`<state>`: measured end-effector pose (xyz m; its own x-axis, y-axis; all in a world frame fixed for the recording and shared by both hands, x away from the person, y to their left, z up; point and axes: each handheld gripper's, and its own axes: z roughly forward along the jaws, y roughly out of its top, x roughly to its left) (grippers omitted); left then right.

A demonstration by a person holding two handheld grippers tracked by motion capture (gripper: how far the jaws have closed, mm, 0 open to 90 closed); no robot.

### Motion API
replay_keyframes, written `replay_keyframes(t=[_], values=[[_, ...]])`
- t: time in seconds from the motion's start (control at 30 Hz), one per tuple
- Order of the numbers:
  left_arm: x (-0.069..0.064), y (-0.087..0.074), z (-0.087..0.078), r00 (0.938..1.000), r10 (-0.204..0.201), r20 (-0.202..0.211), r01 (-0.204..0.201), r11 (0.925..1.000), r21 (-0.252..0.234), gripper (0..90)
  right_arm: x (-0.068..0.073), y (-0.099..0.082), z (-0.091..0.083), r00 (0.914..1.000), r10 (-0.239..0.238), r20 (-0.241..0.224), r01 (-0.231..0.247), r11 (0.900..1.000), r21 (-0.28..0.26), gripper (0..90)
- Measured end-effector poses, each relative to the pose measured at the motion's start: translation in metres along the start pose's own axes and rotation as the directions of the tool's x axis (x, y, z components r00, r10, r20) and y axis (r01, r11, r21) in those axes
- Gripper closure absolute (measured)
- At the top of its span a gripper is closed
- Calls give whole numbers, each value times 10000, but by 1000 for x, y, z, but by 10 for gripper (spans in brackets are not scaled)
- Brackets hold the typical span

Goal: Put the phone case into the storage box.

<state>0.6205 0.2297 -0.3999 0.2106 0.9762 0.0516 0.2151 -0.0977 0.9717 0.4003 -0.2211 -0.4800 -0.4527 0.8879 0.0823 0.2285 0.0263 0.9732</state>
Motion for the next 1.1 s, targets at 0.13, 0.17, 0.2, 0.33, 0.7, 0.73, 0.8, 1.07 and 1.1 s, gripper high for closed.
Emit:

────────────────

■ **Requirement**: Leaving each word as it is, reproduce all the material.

■ **Problem solution**:
`<state>`: measured end-effector pose (xyz m; its own x-axis, y-axis; all in a world frame fixed for the recording and shared by both hands, x away from the person, y to their left, z up; point and axes: each handheld gripper's, and its own axes: z roughly forward along the jaws, y roughly out of its top, x roughly to its left) (grippers omitted); left then right.

A demonstration by a person holding two handheld grippers tracked by motion capture (gripper: how far the jaws have closed, mm, 0 open to 90 closed); no robot.

### Motion API
replay_keyframes, written `replay_keyframes(t=[_], values=[[_, ...]])`
- t: time in seconds from the motion's start (control at 30 Hz), one per tuple
- Order of the numbers:
  left_arm: x (-0.069..0.064), y (-0.087..0.074), z (-0.087..0.078), r00 (0.938..1.000), r10 (-0.204..0.201), r20 (-0.202..0.211), r01 (-0.204..0.201), r11 (0.925..1.000), r21 (-0.252..0.234), gripper (0..90)
  right_arm: x (-0.068..0.073), y (-0.099..0.082), z (-0.091..0.083), r00 (0.914..1.000), r10 (-0.239..0.238), r20 (-0.241..0.224), r01 (-0.231..0.247), r11 (0.900..1.000), r21 (-0.28..0.26), gripper (0..90)
- Measured end-effector poses, each relative to the pose measured at the motion's start: translation in metres along the start pose's own axes and rotation as the directions of the tool's x axis (x, y, z components r00, r10, r20) and y axis (r01, r11, r21) in those axes
- Gripper closure absolute (measured)
- At the top of its span a gripper is closed
- Calls give whole numbers, each value times 10000, but by 1000 for x, y, z, but by 10 for gripper (spans in brackets are not scaled)
- Brackets hold the typical span

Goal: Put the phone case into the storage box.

<state>0.6205 0.2297 -0.3999 0.2106 0.9762 0.0516 0.2151 -0.0977 0.9717 0.4003 -0.2211 -0.4800 -0.4527 0.8879 0.0823 0.2285 0.0263 0.9732</state>
Motion for the next 1.1 s, targets at 0.13, 0.17, 0.2, 0.33, 0.7, 0.73, 0.8, 1.07 and 1.1 s, gripper high for closed.
Emit:

The given output is the complete response.